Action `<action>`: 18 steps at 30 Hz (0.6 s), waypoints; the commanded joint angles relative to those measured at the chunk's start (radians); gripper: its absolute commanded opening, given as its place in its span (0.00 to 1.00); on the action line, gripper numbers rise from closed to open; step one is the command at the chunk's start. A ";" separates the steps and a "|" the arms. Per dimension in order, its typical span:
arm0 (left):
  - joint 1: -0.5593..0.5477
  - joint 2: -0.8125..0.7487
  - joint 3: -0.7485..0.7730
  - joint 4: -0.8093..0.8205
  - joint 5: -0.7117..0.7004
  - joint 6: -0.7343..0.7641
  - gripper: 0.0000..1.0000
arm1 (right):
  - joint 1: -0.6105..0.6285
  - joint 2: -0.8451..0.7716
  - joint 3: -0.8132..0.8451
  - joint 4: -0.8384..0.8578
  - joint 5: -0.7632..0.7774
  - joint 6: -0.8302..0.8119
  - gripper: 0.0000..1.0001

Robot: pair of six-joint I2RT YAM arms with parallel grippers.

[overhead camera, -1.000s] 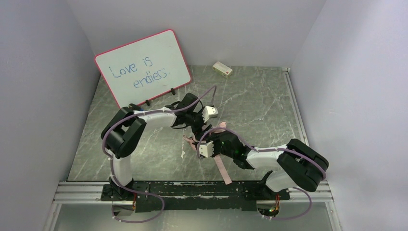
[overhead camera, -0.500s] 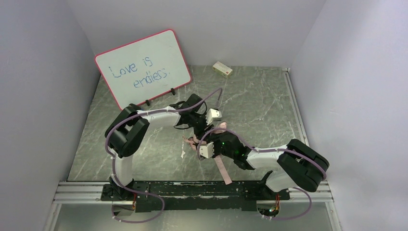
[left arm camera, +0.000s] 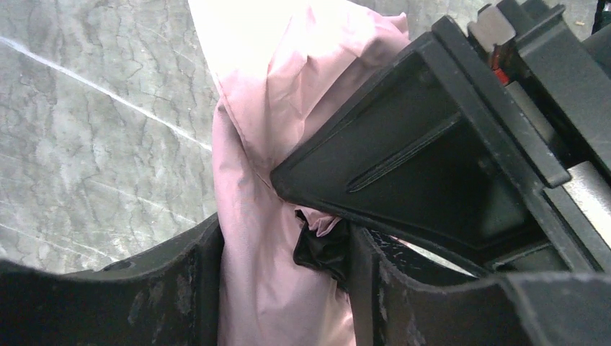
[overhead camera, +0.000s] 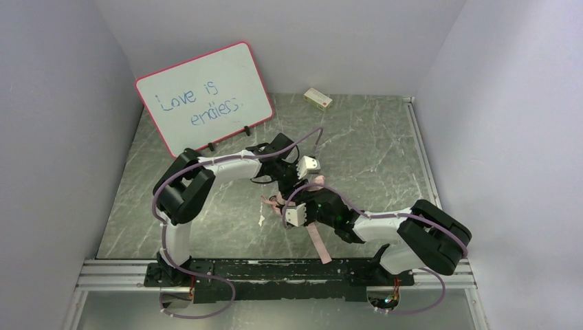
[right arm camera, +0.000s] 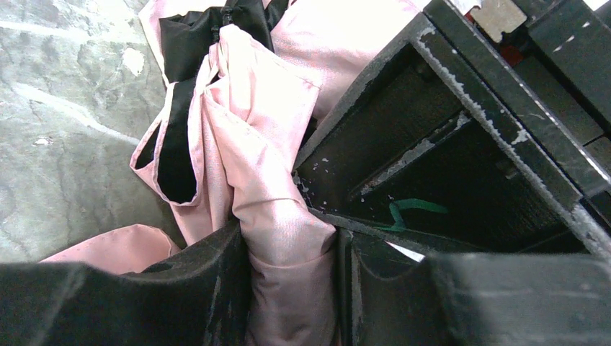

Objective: Put away the umbrella

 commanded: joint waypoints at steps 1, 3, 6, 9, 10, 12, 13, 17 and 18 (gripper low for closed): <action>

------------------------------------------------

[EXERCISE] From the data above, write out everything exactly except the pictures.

[YOUR SOLUTION]
Action `<action>`: 18 steps at 30 Hz (0.6 s), waypoints; the commanded joint angles relative to those measured at the chunk's start (radians); gripper: its absolute commanded opening, given as its place in its span (0.00 to 1.00); on the action line, gripper numbers rise from closed to open; step one is the command at the chunk's start. A ";" separates the steps and a "|" the arms. Per dimension in order, its typical span:
arm0 (left):
  - joint 1: -0.5593..0.5477
  - joint 2: -0.8125..0.7487
  - joint 3: -0.7485..0.7730
  - joint 4: -0.8093..0.8205
  - joint 5: -0.7117..0.7004
  - joint 6: -0.7343..0.7641
  - gripper: 0.0000..1.0000
arm1 (right):
  - joint 1: -0.6105..0.6285
  - joint 2: -0.8451..0.7716
  - joint 3: -0.8132..0.8451
  - joint 4: -0.8384..0.8578
  - joint 5: -0.7632..0.7774
  - joint 6: -0.8302..0.8119
  - gripper: 0.0000..1.0001

Robot: pair of six-joint I2RT YAM arms with parallel grippers.

[overhead camera, -1.000s] 
[overhead camera, -0.500s] 
[left arm camera, +0.000s] 
[overhead camera, +0.000s] 
[right arm camera, +0.000s] 

Objective: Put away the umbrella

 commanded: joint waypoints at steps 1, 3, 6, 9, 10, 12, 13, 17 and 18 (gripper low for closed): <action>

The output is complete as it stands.